You smiled “I really should just expect answers like that from now on.”
The man let out an amused breath “Well, Congratulations on your two year teaching anniversary.”
“Thank you Severus.” You leant back in your chair and gazed around your office taking in all of the books that you needed to clear away.
“You’ll come to dinner in the great hall later?” he asked as he stood up from his seat.
“Of course. I’ll just tidy up and I’ll be there.” He walked towards the door before speaking again “A word of advice. Don’t open any of the books. Otherwise you’ll never tidy them away.” He said with a quirk of an eyebrow.
You smiled “Now what makes you say that?”
“I know you. You get distracted.” With that he turned and left, closing the door behind him. 
You sat back in your chair and shook your head in disbelief. When you’d joined the Hogwarts Professors team everyone had said things like ‘don’t take it to heart if he ignores you’, ‘deadpan sass is his middle name’ and ‘don’t expect to make friends with him, he only baseline tolerates all professors and only has a select few he enjoys the company of.’ Yet within weeks of being in Hogwarts the two of you had become more than just acquaintances and now you were friends.
Originally he’d just say a hello to you and carry on with his day but then he saw your passion for teaching, your love for the subject and your ability to be kind, relatable and humourous with classes whilst also being able to control them, he admired that and he wanted to know more. 
You on the other hand didn’t try hard in the beginning at all, you’d be kind to the man and that was it, not going out of your way to see him or try and be his friend. You had plenty of other friendships with the other professors, McGonagall being the one who’d taken you under her wing. That was until one day Snape came to sit near you while dining in the great hall. It was unusual for professors to change seats but he did it with such conviction so no one questioned it. After that evening you saw that the man wasn’t so cold hearted and harsh afterall.
You looked at the meal before you as Severus took his seat next to yours. “I see you made it.”
“Yep I listened to your advice.” you said angling yourself towards the man.
“I guess there’s a first for everything.” He said before starting to eat his meal.
The two of you ate and fell into a natural conversation with each other and the other Professors at the table.
“Professor Y/L/N!” You peered up to see the Slytherin 6th year boy, Rupert Pickett, who’d been causing trouble in your classroom approach the front of the great hall.
“Yes?” 
“Can you stop chatting up our head of house? It’s kind of embarrassing.” 
You could feel all of the heat rushing to your face.
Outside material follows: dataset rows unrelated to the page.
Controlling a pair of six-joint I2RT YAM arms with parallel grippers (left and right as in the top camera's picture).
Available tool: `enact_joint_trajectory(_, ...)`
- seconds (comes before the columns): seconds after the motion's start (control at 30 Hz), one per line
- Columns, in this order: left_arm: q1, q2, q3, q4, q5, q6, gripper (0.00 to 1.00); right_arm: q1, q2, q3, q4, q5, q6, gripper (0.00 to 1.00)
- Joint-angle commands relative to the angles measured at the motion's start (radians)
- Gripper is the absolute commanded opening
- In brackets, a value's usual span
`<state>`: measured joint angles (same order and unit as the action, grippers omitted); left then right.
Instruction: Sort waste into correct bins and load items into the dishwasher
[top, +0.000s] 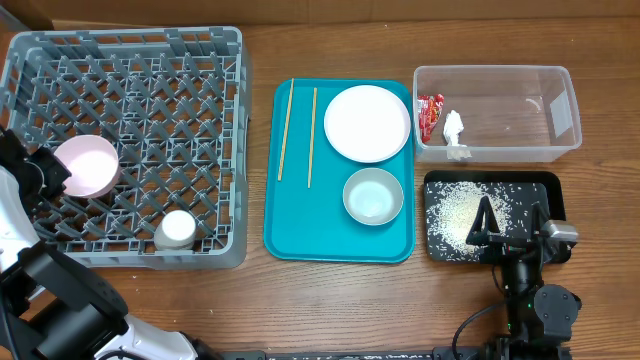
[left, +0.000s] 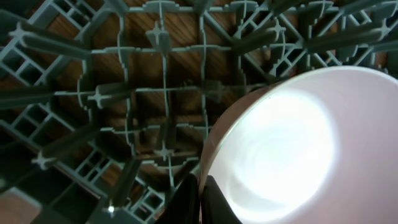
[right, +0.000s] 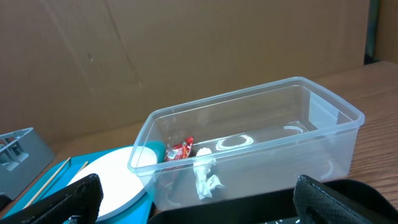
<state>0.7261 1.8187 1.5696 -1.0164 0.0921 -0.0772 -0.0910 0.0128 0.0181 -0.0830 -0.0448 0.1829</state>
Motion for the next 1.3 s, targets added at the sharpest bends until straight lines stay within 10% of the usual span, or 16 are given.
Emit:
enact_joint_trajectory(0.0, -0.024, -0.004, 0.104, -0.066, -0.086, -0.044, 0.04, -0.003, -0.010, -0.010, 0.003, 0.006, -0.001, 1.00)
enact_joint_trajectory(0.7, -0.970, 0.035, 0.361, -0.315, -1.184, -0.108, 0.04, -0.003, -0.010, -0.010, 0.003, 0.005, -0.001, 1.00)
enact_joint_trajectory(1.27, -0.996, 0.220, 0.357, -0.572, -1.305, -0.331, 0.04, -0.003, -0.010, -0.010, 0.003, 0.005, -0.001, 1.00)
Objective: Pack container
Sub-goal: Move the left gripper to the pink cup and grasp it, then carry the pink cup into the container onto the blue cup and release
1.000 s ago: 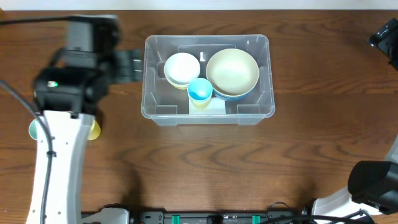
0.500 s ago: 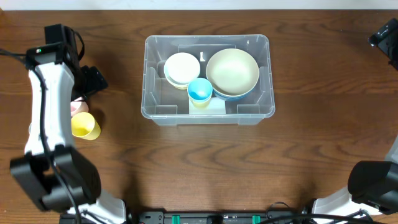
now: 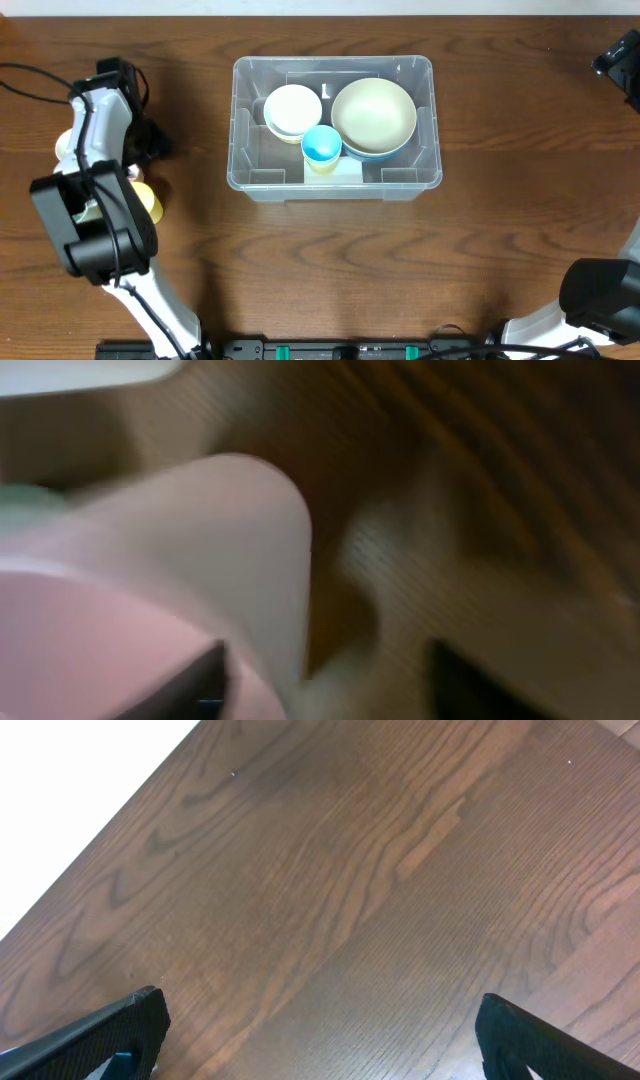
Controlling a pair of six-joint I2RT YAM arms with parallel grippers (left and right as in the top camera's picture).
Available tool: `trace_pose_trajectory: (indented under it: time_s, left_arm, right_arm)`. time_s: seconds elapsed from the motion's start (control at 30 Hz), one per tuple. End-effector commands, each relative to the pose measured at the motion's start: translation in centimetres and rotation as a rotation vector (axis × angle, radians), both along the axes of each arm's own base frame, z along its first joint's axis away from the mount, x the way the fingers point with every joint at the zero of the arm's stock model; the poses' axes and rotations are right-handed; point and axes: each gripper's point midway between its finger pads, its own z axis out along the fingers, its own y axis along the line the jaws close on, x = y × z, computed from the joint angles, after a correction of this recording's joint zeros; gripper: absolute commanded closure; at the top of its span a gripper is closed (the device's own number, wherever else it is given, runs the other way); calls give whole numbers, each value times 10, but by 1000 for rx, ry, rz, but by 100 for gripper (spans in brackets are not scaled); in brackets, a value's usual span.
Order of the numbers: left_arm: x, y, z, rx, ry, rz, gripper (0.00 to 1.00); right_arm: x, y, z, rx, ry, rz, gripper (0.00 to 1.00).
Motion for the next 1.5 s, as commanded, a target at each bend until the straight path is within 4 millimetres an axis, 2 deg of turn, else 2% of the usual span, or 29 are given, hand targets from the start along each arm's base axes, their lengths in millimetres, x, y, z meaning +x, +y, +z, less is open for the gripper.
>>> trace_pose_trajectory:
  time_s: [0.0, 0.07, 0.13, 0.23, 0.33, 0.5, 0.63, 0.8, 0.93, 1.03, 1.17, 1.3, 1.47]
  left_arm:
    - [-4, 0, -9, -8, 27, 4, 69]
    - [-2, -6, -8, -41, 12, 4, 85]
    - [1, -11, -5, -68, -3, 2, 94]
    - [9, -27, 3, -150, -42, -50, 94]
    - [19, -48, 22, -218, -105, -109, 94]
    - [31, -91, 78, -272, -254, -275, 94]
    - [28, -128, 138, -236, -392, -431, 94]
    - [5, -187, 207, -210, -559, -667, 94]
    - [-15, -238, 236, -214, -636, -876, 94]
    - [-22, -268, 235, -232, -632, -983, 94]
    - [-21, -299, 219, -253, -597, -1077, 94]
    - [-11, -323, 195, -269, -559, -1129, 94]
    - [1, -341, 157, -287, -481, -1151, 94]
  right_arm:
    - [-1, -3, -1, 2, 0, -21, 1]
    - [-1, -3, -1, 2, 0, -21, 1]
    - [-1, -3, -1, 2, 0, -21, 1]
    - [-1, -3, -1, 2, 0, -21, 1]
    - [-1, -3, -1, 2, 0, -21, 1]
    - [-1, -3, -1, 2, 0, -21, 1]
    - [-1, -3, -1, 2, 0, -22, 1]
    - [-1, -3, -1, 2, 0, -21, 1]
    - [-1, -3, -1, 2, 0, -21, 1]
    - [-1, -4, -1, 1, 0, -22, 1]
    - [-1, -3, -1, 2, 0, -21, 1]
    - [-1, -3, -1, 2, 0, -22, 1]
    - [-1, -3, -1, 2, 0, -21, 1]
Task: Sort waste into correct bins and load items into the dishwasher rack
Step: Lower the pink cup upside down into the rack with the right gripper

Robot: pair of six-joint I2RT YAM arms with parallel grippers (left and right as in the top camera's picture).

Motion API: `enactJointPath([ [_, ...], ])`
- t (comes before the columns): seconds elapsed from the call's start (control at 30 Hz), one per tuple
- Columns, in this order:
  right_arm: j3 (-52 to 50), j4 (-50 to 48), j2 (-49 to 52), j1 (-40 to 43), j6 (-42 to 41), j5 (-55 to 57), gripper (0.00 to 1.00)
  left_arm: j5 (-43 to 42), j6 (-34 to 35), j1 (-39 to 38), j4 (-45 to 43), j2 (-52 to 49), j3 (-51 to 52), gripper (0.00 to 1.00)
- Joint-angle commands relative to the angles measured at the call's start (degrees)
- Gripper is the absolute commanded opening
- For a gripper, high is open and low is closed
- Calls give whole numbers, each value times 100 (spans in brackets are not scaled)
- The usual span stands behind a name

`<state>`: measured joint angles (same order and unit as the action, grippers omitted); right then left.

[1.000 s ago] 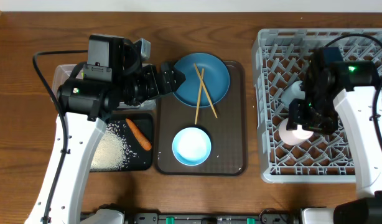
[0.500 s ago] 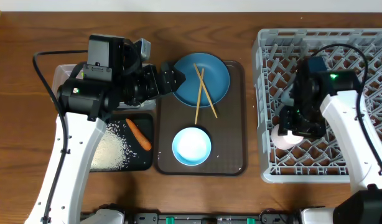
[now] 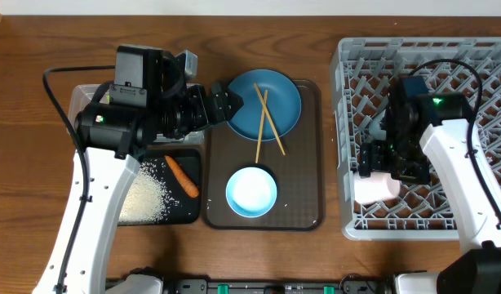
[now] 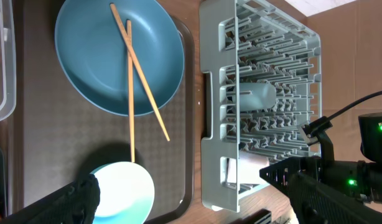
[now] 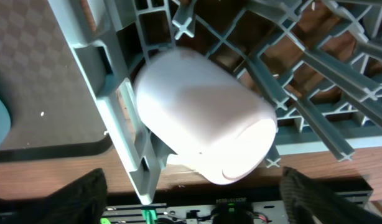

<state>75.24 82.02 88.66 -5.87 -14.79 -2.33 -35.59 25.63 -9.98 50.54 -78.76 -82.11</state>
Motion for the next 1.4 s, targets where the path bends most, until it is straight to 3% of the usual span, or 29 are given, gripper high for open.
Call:
enactJointPath([
  [0.0, -37, 22, 11, -96, 26, 42, 93, 33, -35, -9, -2, -28, 52, 98],
  [0.3, -35, 59, 11, -81, 96, 46, 93, 33, -35, -9, -2, -28, 52, 98],
  [0.47, -35, 264, 11, 31, 111, 234, 84, 33, -35, -9, -2, -28, 52, 98],
  [0.53, -35, 367, 11, 81, 111, 232, 66, 33, -35, -9, -2, -28, 52, 98],
  [0.57, -35, 428, 11, 120, 111, 232, 46, 33, -35, -9, 0, -28, 52, 98],
  [0.6, -35, 481, 11, 155, 114, 229, 19, 33, -35, -9, 0, -28, 52, 98],
  [0.63, -35, 544, 11, 195, 114, 232, 1, 33, -35, -9, -2, -28, 52, 98],
  [0.93, -57, 839, 11, 192, 48, 210, 1, 33, -33, -9, -2, -28, 52, 98],
  [1.37, -758, -7, 11, 133, 22, 212, 1, 33, -35, -9, -2, -28, 52, 98],
])
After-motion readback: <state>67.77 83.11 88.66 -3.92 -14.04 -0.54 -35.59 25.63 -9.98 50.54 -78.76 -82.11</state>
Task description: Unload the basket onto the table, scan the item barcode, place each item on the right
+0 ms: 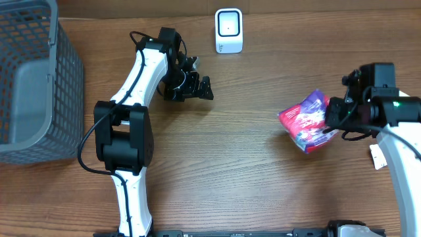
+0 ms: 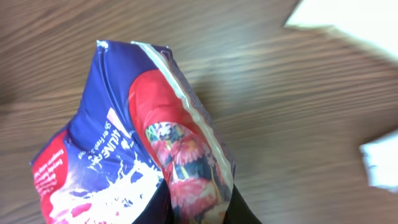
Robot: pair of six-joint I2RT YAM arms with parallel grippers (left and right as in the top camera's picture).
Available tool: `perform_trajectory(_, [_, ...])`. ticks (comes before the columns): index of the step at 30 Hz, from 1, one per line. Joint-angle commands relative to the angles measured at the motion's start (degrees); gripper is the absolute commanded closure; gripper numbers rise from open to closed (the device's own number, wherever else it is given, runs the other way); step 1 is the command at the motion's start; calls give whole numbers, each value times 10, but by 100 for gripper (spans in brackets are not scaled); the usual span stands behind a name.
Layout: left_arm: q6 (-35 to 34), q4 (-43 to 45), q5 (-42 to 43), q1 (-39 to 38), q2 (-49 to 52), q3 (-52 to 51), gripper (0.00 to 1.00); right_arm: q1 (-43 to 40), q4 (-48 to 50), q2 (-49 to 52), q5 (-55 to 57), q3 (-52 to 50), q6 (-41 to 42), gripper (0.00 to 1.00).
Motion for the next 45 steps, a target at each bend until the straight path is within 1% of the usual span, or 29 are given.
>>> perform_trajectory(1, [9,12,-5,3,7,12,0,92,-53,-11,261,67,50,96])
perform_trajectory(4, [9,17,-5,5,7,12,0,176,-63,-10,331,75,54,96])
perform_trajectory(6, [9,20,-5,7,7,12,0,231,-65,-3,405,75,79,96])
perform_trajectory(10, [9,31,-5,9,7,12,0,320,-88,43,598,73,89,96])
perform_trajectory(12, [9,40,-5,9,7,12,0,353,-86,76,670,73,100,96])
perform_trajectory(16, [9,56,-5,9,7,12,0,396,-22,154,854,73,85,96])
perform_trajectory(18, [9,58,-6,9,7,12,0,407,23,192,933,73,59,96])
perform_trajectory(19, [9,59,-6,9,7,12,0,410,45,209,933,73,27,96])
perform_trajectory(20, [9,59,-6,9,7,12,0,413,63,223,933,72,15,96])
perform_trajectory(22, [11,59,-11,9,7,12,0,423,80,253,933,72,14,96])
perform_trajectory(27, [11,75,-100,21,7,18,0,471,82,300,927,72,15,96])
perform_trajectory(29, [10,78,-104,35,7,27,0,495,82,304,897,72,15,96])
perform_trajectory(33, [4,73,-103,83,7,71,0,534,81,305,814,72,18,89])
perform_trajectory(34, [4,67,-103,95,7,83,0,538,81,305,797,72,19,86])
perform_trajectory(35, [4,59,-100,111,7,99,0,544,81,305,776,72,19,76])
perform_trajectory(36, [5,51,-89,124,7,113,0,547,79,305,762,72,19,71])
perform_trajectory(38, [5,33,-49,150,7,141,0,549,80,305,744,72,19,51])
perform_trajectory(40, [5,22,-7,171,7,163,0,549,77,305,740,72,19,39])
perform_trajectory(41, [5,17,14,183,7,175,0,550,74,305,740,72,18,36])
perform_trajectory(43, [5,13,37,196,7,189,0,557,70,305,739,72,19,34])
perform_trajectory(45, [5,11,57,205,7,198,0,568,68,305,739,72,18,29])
This kid really did get your blood boiling before you could even say something a deep voice came from beside you. “How dare you speak to another professor like that. 50 points from Slytherin and a week's detention.” 
“Just because you like her doesn’t mean you need to defend her. After all she’s a mudblo-”
Snape stood abruptly “That’s enough an additional 50 points from Slytherin detention for 2 weeks and all Hogsmeade privileges are revoked until further notice.” he had begun to raise his voice slightly at this point. Making much of the room notice the dispute happening.
The boy looked dumbfounded, his mouth agape but clearly mad. It took him a second to unfreeze before turning and practically stomping away. 
“I apologise for his behaviour.”
You looked at the man tears collecting in your eyes but not falling. “Thank you. He's one of the harder ones to control in the classroom."
"He misbehaves often. I'm sorry you have to deal with him"
"There's always one" you adjusted yourself in your seat "Anyway, tell me more about that potion."
It had been a couple of days since the incident with the Slytherin boy and it was nearly forgotten about entirely. 
“Any questions?” you asked the class.
A very young first year Hufflepuff girl raised her hand and you called upon her. “What’s a mudblood?” 
You shook your head in disbelief “Miss French I’d advise you not to repeat that word again, it’s a derogatory term used in the wizarding word and it should not be used under any circumstances.” “Any other questions?” The class was silent. “You are dismissed.”
Turning you picked up a book from your table and walked towards your bookshelf. That’s when you heard a giggle and a pain shoot through your legs causing you to fall, as your head hit the floor you were greeted quickly by darkness. 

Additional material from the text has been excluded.